Still, the fourth-place finish in Iowa came as “a gut punch,” Biden said, and his campaign’s prospects seemed no brighter in New Hampshire. Days later, on the day of the New Hampshire primary the following week, he announced he was heading south, hoping for a warmer welcome from voters. For months, Biden had been looking toward South Carolina, a state where he was more comfortable than in any of the early states he had campaigned in. As the New Hampshire returns came in, Biden turned to black voters in South Carolina to give his campaign the boost it desperately needed. Calling the state his “firewall,” he declared that Americans had heard from predominantly white states of Iowa and New Hampshire, but not yet from black voters.
Though polls showed he was holding onto an advantage in South Carolina, albeit a shrinking one, House majority whip and the state’s Democratic kingmaker, Jim Clyburn, gave Biden his heartfelt endorsement, one which turned out to be the single most important endorsement of the Democratic campaign.
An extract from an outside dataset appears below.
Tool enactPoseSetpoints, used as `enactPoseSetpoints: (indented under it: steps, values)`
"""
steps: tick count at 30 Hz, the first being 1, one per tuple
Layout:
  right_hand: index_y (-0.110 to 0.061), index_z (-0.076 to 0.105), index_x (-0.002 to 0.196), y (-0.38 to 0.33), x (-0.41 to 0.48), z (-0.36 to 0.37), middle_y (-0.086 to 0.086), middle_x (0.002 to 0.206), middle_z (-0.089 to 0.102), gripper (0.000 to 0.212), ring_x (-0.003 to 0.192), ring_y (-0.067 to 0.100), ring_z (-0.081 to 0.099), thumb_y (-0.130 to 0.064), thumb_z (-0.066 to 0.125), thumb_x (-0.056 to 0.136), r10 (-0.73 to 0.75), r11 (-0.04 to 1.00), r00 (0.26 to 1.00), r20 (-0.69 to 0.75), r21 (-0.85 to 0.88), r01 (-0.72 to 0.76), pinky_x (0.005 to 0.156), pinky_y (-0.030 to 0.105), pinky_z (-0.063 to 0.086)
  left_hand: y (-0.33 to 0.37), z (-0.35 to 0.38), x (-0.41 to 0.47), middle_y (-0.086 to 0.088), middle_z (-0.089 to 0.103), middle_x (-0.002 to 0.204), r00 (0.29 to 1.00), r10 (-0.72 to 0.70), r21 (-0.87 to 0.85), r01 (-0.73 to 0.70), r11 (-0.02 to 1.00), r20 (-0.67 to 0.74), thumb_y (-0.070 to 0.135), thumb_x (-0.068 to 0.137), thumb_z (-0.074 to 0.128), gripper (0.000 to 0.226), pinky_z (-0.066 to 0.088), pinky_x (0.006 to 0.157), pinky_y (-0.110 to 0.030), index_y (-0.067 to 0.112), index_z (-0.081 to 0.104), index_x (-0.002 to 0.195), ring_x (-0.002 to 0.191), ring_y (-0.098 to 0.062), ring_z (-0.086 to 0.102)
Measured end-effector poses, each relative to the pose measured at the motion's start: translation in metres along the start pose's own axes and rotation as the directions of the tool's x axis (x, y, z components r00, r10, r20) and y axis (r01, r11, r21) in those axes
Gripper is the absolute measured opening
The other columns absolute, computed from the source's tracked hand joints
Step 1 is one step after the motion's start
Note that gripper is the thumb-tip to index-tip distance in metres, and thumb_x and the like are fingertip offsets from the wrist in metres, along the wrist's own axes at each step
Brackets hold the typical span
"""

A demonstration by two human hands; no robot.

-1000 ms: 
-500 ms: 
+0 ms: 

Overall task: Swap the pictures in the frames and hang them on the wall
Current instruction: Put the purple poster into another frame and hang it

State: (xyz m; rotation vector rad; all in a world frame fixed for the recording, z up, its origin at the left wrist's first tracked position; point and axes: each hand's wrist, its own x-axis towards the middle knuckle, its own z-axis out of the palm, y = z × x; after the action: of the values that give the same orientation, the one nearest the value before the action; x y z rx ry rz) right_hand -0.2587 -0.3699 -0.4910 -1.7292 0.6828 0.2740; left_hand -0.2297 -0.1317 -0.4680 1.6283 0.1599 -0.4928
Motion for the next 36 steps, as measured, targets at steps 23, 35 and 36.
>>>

“I can’t think of anyone better suited, better prepared, I can think of no one with the integrity, no one more committed to the fundamental principles that make this country what it is than my great friend, my late wife’s great friend, Joe Biden,” Clyburn said.
Off to the side, Biden looked almost stunned by the depth of Clyburn’s belief in his campaign. Three days later, Biden won South Carolina, his first presidential primary victory since he first ran for president 33 years ago.
Biden’s campaign crowed about support from a “broad coalition”of voters, but it was Clyburn’s endorsement, which half of the state’s Democratic voters said was an important factor in their vote, and an overwhelming majority of black Democratic voters to whom Biden owed his comeback. In celebrating his victory, the former vice president spoke of the loss of his son, Beau Biden, who died around the time of the 2015 mass shooting at Mother Emanuel AME in Charleston. He said he was inspired by the survivors and families, who, “with every season that’s passed, they’ve gotten up and found purpose to live life worthy of the ones they lost. Worthy of the blessings to live in this remarkable country.”
“I wanted to tell you, it’s no small reason why I’m in this race,” he said. “People like all of you here tonight, all around the country. The days of Donald Trump’s divisiveness will soon be over.”
That decisive 29-point victory that showed strength in nearly every major voting bloc changed everything for Biden.
Two days later, the tectonic plates of the Democratic field shifted as rivals Amy Klobuchar and Pete Buttigieg dropped out and quickly endorsed Biden. Along with Beto O’Rourke, a newly consolidated moderate movement coalesced and routed Sanders on Super Tuesday as Biden won 10 out of 14 contests.
Biden has made two promises going forward about who he’d put in his administration. In the most recent debate, he said he wouldand if there is a vacancy, he said he would nominate the first black woman Supreme Court justice.
If elected, Biden would be just the fourth former vice president to be elected president since the ratification of the 12th Amendment and the only other one besides Richard Nixon to do so in non-consecutive administrations.
“Could I die happily not having heard ‘Hail to the Chief’ play for me? Yeah, I could, but that’s not why I am running,” Biden told reporters in August, “I think I can move the country in the direction that can set us in a path for the next 30 years to lead the world, and I really, honest to God, believe that.”